The naming of the gang of seven as “the Independent Group” is sufficiently nebulous to leave open the option of Tory rebels joining their cause. And by Tory rebels I basically mean Anna Soubry, who frequently shares a stage with Umunna at Peope’s Vote rallies and denounces the government’s pursuit of Brexit. Umunna called for MPs to leave their “parties” at the press conference.

While the Conservative party is groaning similar pained cries as the UK exit from the EU draws ever closer, its broad coalition is not quite at the same stress level as Labour. The Independent Group’s departure is multifaceted and encompasses its former party’s handling of Brexit and anti-Semitism as well as foreign and economic policy.

Tory differences and a potential resulting civil war largely come down to Brexit.

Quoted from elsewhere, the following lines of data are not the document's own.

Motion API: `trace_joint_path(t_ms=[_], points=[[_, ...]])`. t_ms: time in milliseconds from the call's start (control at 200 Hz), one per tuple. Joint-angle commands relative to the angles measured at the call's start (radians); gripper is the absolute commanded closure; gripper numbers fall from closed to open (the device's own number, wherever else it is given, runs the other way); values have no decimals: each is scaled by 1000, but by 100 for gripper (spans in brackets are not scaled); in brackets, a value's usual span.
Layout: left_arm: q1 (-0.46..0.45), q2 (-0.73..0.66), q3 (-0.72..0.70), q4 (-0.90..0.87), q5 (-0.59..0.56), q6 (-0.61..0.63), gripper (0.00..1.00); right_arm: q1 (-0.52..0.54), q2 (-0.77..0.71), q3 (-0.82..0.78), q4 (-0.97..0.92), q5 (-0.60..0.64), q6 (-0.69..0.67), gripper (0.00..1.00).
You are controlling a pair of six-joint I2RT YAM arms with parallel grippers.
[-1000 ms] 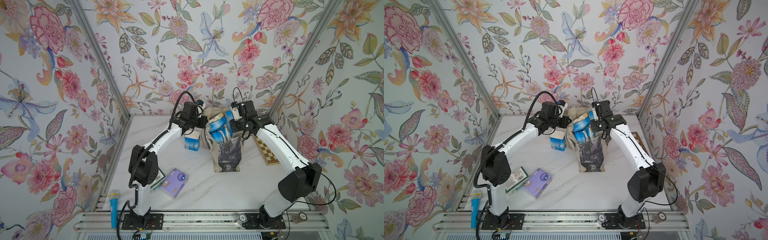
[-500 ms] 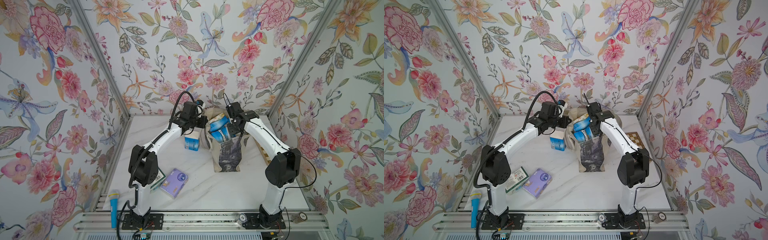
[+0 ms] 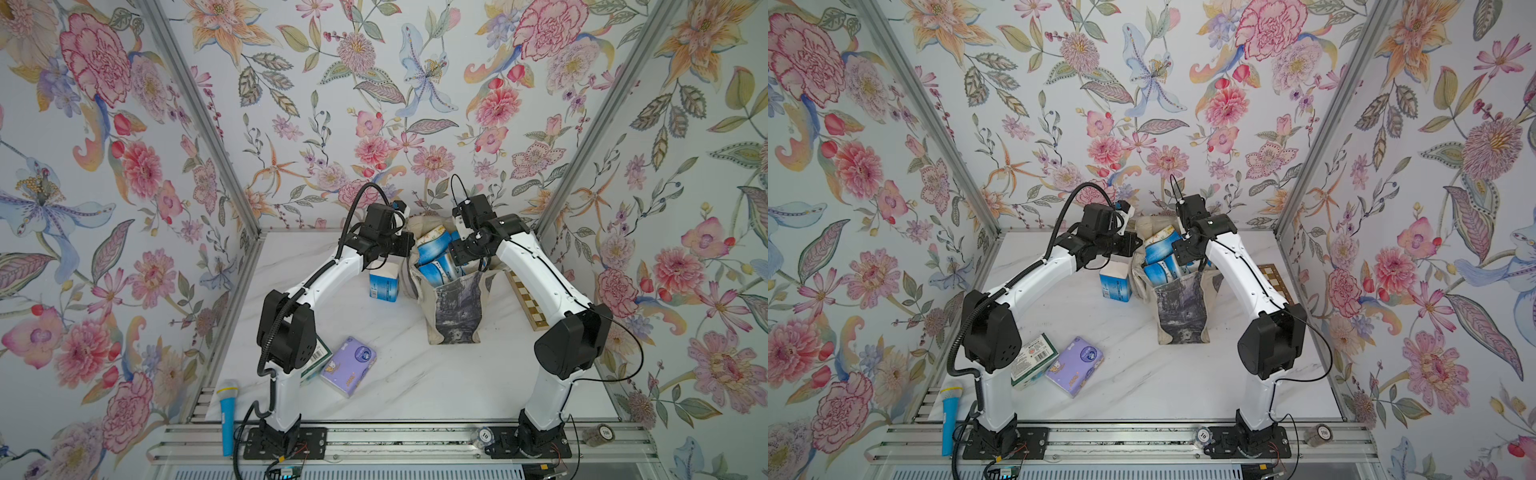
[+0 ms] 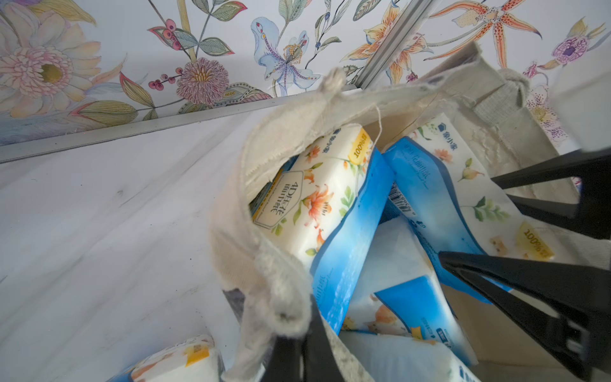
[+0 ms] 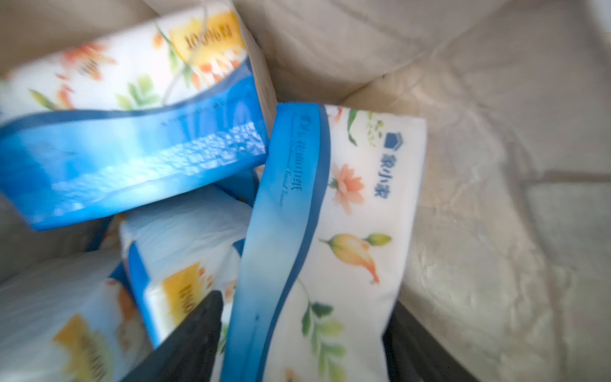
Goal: Put tissues into the canvas bag
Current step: Place the pack of facial tissues in the canvas bag, then move the pack of facial tissues to the center of the board.
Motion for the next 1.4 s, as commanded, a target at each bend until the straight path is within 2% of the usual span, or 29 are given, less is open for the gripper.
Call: trace_joint_path(t_ms=[0, 90, 255, 405, 460, 551, 651, 756, 881, 1006, 1101, 1221, 1396], points=[[13, -32, 33, 0, -19, 24, 100, 13, -128, -35, 89, -48, 1, 19], [13, -27, 47, -10, -21, 29, 100, 17, -225, -98, 181, -75, -3, 18], [14, -14, 78, -31, -28, 39, 100, 65, -414, -272, 350, -241, -65, 17], [13, 2, 109, -40, -28, 43, 100, 191, -520, -434, 375, -420, -117, 20], [13, 10, 121, -43, -27, 44, 100, 235, -539, -508, 399, -500, -85, 24], [13, 27, 146, -54, -26, 48, 100, 365, -560, -666, 495, -605, -7, 28], [11, 47, 170, -65, -22, 48, 100, 503, -569, -819, 601, -595, 30, 29], [9, 56, 183, -66, -20, 48, 100, 607, -542, -894, 659, -526, 11, 33], [4, 57, 192, -66, -19, 47, 100, 660, -473, -923, 742, -486, -14, 40], [-4, 50, 198, -69, -24, 48, 100, 683, -393, -909, 828, -497, -19, 54], [-8, 38, 198, -68, -28, 49, 100, 700, -310, -854, 817, -494, -45, 62], [-13, 34, 204, -66, -27, 48, 100, 721, -209, -786, 785, -496, -96, 66], [-18, 37, 209, -69, -27, 49, 100, 734, -116, -721, 753, -513, -139, 66]])
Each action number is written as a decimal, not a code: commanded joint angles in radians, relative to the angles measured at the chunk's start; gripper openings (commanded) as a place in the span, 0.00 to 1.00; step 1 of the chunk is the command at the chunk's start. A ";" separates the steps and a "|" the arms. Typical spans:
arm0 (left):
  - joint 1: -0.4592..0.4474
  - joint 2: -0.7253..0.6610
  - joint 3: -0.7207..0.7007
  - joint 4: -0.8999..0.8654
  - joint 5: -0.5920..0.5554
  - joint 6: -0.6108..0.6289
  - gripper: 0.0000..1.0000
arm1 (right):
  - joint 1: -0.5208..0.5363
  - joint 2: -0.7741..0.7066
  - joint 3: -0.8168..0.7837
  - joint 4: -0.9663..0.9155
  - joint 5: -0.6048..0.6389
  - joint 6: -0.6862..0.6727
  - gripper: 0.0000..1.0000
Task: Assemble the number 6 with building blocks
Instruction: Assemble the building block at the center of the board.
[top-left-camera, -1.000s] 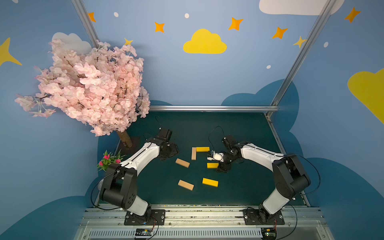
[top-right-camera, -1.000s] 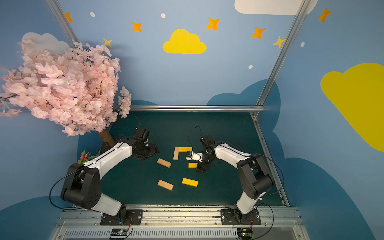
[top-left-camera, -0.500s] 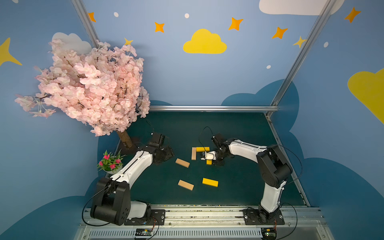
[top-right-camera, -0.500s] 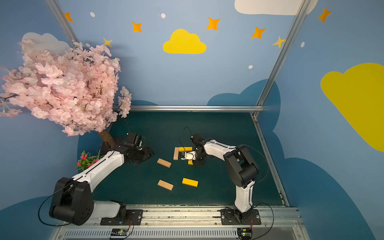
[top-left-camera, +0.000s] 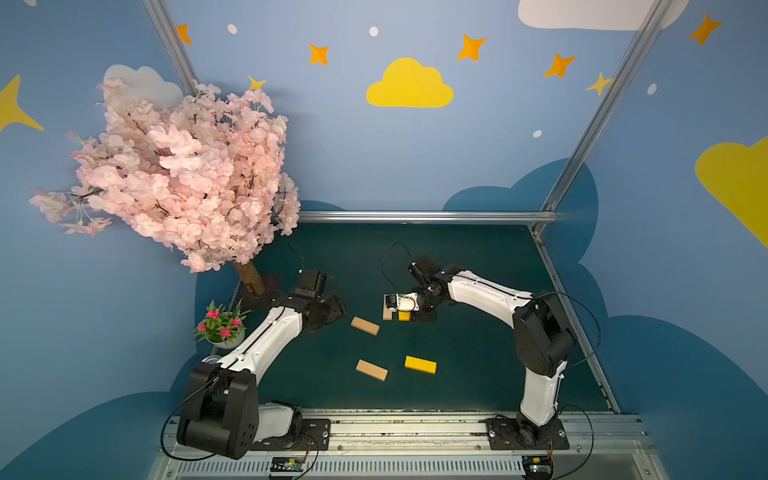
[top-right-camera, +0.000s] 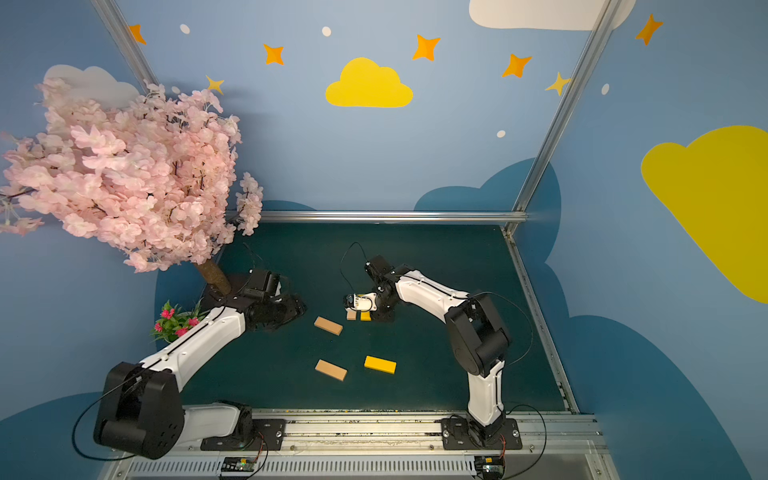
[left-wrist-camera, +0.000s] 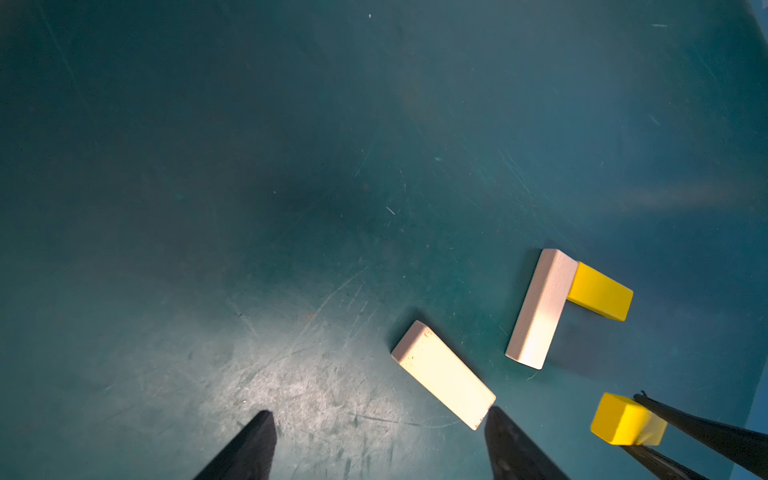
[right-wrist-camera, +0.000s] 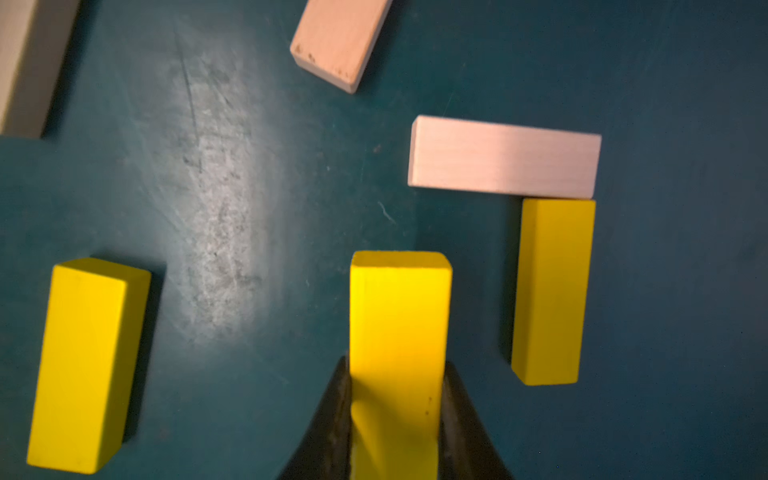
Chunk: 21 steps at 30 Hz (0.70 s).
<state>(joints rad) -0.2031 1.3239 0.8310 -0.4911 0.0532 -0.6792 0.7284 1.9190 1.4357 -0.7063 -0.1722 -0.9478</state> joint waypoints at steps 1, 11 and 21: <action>0.004 0.008 0.010 0.008 0.005 0.013 0.80 | 0.013 0.044 0.023 -0.047 0.003 -0.002 0.00; 0.005 0.002 0.010 -0.006 -0.006 0.020 0.80 | 0.020 0.111 0.036 -0.025 0.011 0.059 0.00; 0.010 0.009 0.020 -0.014 -0.011 0.022 0.80 | 0.020 0.142 0.057 -0.018 0.013 0.096 0.00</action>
<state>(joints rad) -0.2005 1.3277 0.8314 -0.4889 0.0509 -0.6739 0.7444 2.0449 1.4578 -0.7136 -0.1570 -0.8761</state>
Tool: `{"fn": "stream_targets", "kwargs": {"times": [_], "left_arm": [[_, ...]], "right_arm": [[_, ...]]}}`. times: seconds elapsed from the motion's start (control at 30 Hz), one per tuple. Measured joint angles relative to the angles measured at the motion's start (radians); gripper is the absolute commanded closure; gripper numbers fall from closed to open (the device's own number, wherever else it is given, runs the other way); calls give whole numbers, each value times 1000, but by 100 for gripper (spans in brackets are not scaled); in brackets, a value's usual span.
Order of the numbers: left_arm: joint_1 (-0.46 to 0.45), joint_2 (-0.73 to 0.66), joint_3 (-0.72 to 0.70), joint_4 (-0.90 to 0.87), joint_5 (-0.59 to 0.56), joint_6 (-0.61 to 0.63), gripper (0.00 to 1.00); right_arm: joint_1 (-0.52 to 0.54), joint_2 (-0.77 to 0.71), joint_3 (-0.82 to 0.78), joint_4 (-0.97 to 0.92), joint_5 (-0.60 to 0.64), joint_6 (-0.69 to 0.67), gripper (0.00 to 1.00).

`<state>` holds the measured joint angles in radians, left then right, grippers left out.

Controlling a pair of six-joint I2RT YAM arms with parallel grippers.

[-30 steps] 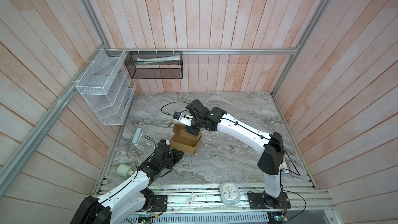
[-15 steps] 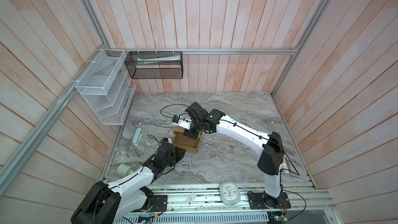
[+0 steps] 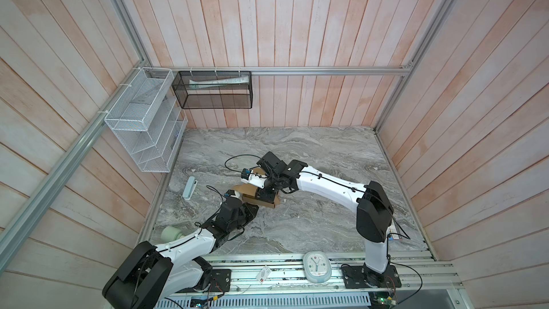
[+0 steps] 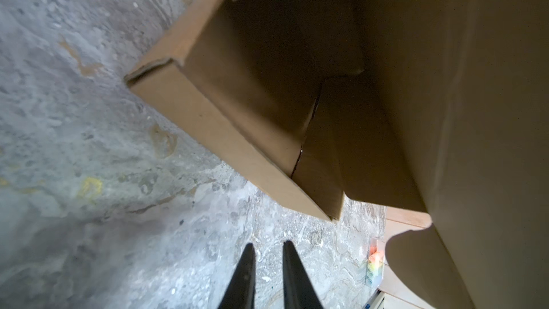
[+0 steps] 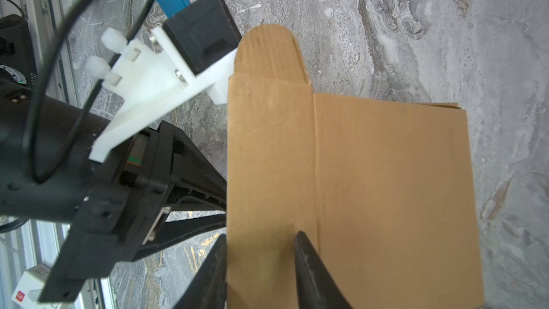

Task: Assemble paper box
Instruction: Close the paper box at the center of the table.

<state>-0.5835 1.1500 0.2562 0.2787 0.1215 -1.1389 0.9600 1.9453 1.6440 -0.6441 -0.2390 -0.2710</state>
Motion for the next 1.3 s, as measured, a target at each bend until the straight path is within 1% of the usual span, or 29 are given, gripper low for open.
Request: {"fn": "stream_targets", "kwargs": {"times": [0.1, 0.2, 0.53, 0.63, 0.77, 0.83, 1.0, 1.3], "left_arm": [[-7, -24, -24, -4, -4, -10, 79], [-12, -79, -46, -34, -15, -18, 79], [-15, -369, -65, -239, -83, -34, 79], [-15, -434, -64, -307, -112, -32, 79], [-15, -465, -58, -389, -144, -24, 79], [-15, -466, -43, -431, -157, -11, 79], [-15, -469, 19, -500, -193, 29, 79], [-15, -473, 120, -605, -289, 113, 78]], "right_arm": [[0, -22, -47, 34, -8, 21, 59], [0, -42, -89, 65, -14, 44, 58], [-13, -101, -177, 150, -36, 108, 56], [-20, -131, -208, 179, -47, 128, 56], [-34, -192, -256, 228, -55, 164, 57], [-47, -229, -284, 257, -53, 188, 59], [-84, -304, -348, 346, -13, 261, 62], [-141, -314, -388, 437, 62, 394, 65]]}}
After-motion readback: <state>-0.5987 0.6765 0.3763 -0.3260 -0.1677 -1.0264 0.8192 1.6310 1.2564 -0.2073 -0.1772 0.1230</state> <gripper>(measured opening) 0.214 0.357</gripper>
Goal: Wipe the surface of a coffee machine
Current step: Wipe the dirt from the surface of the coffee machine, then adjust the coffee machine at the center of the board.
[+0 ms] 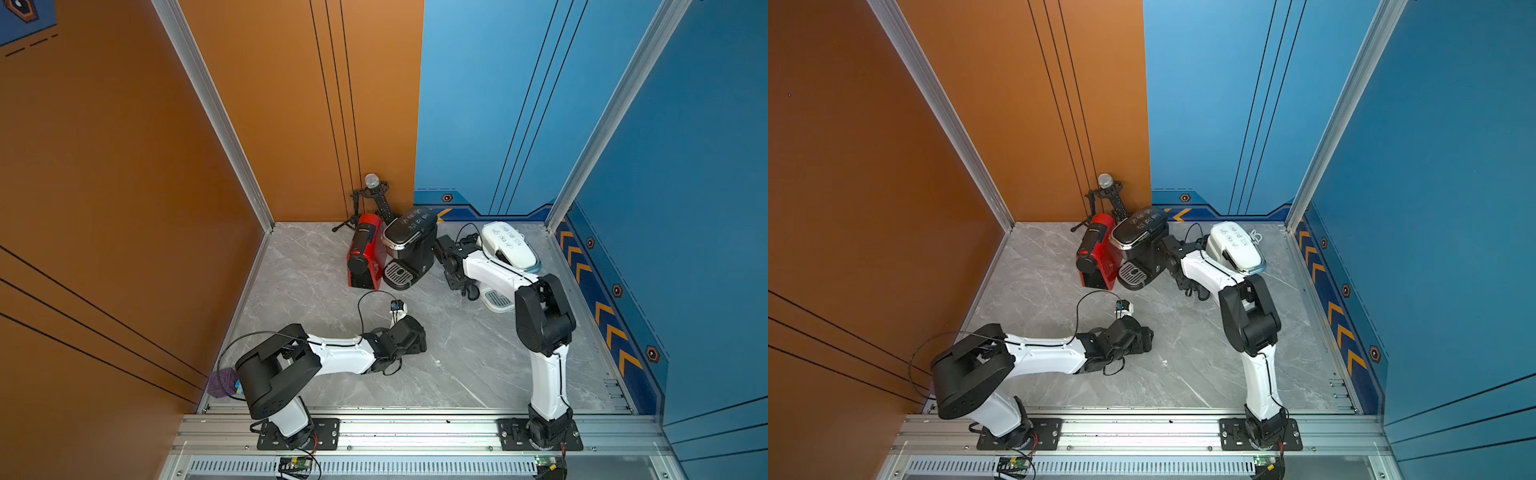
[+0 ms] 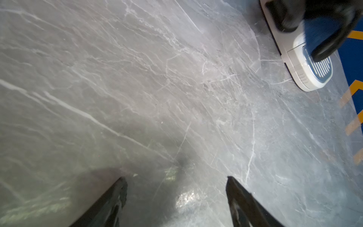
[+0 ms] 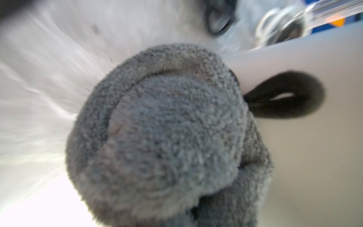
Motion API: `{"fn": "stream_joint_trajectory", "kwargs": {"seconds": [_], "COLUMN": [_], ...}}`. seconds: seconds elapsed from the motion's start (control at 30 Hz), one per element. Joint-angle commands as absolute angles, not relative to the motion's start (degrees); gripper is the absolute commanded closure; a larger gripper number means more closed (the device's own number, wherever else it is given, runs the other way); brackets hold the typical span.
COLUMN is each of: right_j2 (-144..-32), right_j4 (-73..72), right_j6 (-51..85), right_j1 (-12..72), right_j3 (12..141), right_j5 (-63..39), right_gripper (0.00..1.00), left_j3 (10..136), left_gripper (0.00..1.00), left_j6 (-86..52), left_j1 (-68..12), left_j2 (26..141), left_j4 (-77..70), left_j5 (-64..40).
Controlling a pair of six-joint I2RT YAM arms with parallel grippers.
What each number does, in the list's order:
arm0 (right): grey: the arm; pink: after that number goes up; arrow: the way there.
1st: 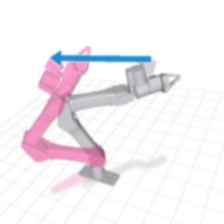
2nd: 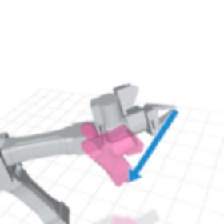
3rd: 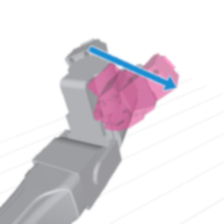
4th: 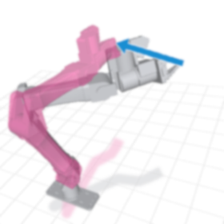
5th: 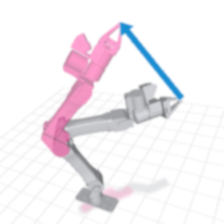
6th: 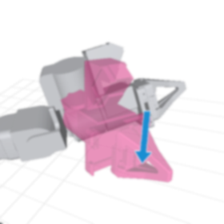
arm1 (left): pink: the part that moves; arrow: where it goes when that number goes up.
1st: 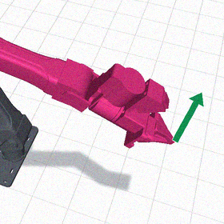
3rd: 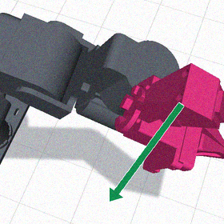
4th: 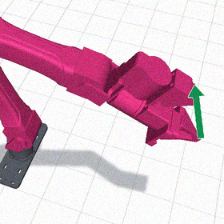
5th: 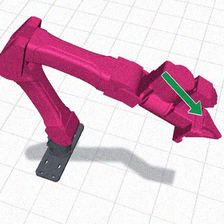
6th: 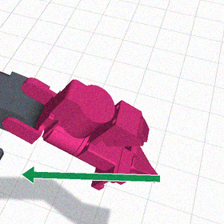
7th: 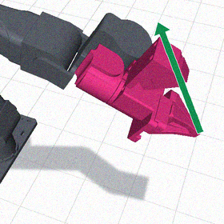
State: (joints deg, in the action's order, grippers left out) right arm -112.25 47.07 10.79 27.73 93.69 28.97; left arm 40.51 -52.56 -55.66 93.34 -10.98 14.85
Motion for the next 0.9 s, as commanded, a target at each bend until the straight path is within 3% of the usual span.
{"fn": "stream_joint_trajectory", "kwargs": {"seconds": [0.0, 0.13, 0.23, 0.33, 0.47, 0.87], "right_j2": [-97.9, -89.3, -85.8, -86.9, -92.2, -92.9], "right_j4": [48.4, 48.4, 46.6, 44.6, 44.0, 41.2], "right_j6": [12.7, 13.8, 15.9, 19.4, 21.5, 20.4], "right_j1": [26.2, 20.7, 11.2, 0.1, -8.2, -6.1], "right_j3": [97.6, 99.7, 99.8, 99.3, 98.5, 86.2], "right_j5": [27.0, 22.8, 16.0, 7.2, 0.3, -6.3], "right_gripper": [0.92, 0.91, 0.91, 0.91, 0.91, 0.91], "left_j3": [42.4, 44.1, 45.6, 47.2, 48.6, 50.0], "left_gripper": [0.2, 0.2, 0.2, 0.2, 0.2, 0.2], "left_j6": [-52.1, -51.8, -51.6, -51.4, -51.2, -50.4], "left_j1": [-56.2, -56.6, -56.9, -57.3, -57.7, -56.0], "left_j2": [94.9, 96.4, 97.9, 99.4, 100.4, 100.1], "left_j4": [-10.3, -10.3, -10.3, -10.3, -10.3, -10.1], "left_j5": [13.9, 13.2, 12.4, 11.6, 11.2, 10.8]}}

In addition, this splintering of political parties is currently limited to and self-contained within the Labour party. It would be a massive move to open the door to the storm raging well outside the Tory tent at this point. For Anna Soubry, or similar, to make that move, would be a brutal attack on the prime minister and Conservative government, embroiling them in a crisis that isn’t really theirs.

LONDON, ENGLAND - JANUARY 21: Conservative MP Anna Soubry (L), Labour MP Chuka Umunna (2L), Labour MP Chris Leslie (3L), Conservative MP Sarah Wollaston (3R), Labour MP Gavin Shuker (3R), Labour MP Luciana Berger (2R) and Conservative MP Phillip Lee (R) speak with the media outside the Cabinet Office following a Brexit meeting with Theresa May's Chief of Staff Gavin Barwell and David Liddington MP on January 21, 2019 in London, England. British Prime Minister Theresa May is set to attempt to convince Conservative Brexiteers and DUP MPs to back her current withdrawal deal by resolving Irish backstop concerns. Her attempts to reach a cross-party agreement last week were thwarted after the Labour Party leader Jeremy Corbyn insisted on the removal of leaving the European Union with "no deal" as an option in the negotations on how to proceed with Brexit, before he would talk to the Government. (Photo by Leon Neal/Getty Images)

The Lib Dems rise from the ashes

Tim Farron has said he is “looking forward to working” with the Independent Group. If Chuka’s gang resolve to fight by-elections, which they are currently insisting they won’t, they will need the structure and campaign machinery developed for decades by a mainstream party to have any chance of success.

Given the Remain/second referendum stance of all of the group, the Lib Dems seem a natural fit. Time to come out of the hinterland, Vince.